A Modern Marxist-Leninist-Maoist Model

Submitted by josefStallman in Communism

I'd describe myself as a MLM, generally. What that means to me is a few major points:

  • All history is ultimately class struggle (Marxism)
  • A revolution of the proletariat against the bourgeoisie is necessary in order to establish socialism (Leninism).
  • A vanguard of leaders is necessary to protect a revolution from outside influences (Leninism).
  • As long as capitalism and bourgeoisie interests exist, it is necessary to attempt to destroy them, because they cannot exist alongside socialism (Maoism).
  • The most important goal is the protection and well being of the members of the society (Maoism).
  • The ultimate goal of a communist is to create a stateless, classless, moneyless, socialist society. We share this (generally) with Anarchists (Marxism).

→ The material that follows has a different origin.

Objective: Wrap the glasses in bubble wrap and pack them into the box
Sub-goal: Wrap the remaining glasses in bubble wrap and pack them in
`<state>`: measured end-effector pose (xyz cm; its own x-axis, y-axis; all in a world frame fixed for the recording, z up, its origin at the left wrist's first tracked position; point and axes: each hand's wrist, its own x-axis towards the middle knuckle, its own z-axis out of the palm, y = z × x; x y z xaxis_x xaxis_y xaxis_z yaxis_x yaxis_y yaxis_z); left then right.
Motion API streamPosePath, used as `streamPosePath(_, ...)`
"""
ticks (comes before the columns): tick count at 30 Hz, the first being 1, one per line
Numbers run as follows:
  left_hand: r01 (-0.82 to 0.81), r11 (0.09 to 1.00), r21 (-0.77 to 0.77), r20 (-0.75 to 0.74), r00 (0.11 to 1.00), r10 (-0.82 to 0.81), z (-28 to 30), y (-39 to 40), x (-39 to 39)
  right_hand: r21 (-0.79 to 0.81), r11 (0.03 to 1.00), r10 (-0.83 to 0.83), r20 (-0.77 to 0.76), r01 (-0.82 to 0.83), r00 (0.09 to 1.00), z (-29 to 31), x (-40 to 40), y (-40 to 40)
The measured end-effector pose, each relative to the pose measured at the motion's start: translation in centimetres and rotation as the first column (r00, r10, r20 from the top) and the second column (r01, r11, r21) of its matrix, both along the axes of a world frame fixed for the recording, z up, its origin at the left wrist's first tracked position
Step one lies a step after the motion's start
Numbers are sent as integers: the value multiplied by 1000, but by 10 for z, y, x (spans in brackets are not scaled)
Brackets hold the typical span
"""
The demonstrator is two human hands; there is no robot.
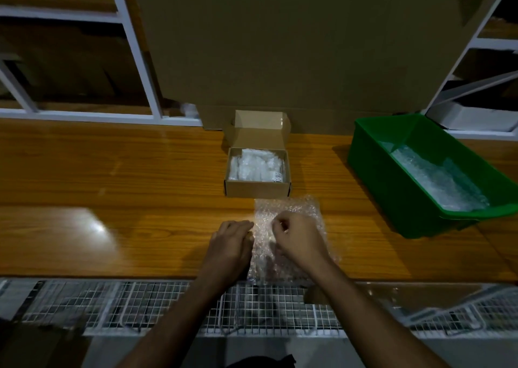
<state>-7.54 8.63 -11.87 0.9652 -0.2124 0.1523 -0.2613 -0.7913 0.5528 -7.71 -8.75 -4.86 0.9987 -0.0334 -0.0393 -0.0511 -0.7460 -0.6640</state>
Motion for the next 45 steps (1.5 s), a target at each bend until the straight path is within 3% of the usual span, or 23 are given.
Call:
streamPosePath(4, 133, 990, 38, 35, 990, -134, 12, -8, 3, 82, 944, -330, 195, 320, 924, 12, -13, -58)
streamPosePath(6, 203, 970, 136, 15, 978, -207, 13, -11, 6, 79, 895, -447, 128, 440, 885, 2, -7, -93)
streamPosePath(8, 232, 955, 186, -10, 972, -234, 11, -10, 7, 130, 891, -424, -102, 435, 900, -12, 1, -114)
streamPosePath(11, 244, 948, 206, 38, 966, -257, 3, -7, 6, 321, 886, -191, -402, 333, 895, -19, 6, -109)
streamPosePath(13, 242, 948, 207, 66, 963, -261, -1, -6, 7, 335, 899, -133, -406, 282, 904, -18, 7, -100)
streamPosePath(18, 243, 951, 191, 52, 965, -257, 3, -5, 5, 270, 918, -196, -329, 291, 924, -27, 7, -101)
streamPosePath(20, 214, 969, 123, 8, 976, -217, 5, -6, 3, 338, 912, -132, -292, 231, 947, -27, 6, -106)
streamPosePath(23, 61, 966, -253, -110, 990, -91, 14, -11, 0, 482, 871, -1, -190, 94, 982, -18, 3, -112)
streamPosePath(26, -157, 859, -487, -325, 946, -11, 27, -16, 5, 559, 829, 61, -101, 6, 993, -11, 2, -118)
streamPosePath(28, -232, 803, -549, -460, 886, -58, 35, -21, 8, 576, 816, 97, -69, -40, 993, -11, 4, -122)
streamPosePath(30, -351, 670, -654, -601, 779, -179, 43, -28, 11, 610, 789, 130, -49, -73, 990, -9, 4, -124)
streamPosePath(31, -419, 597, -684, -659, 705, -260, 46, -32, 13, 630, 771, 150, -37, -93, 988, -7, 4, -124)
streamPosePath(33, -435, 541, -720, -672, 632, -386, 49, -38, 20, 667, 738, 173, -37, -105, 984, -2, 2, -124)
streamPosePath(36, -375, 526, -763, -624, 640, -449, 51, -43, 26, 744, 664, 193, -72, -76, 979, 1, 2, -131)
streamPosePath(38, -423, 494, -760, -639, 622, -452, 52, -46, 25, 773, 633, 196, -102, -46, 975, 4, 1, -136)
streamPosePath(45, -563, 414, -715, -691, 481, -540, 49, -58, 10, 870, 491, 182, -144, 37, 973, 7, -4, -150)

However, many MLM leaders have failed to follow many of these tenants, and as such their attempts to create a socialist society have also failed. How do we solve that? I think it should be by implementing ideas from anarchism into a MLM model.

A vanguard is required to spread class conciousness. A vanguard cannot really be elected or decided, because it is usually not a real organization. Instead, a vanguard functions more like antifa: allied, but mostly concerned with the well being of the community they serve.

A revolution comes when class conciousness has spread to the point where the majority of the lower class understand that it's necessary (and some event sparks it; a vanguard can also be involved in this). However, a revolution should not be heavily organized. A heavily organized revolution will concentrate power in the hands of the organizers too much, and will often pass that power once the revolution is finished.

After a revolution is finished, most power should immediately be handed to the new directly democratic society. All large-scale economic and social decisions should be handled through direct democracy by the society as a whole. Representatives can be elected if the society sees fit, but its not necessary.

However, foreign policy and defence should still be handled by a vanguard. The vanguard must be able to be recalled if it becomes a danger to the people it's meant to protect. Not having to wait for a vote allows a vanguard to react effectively to threats.

What are your thoughts on this?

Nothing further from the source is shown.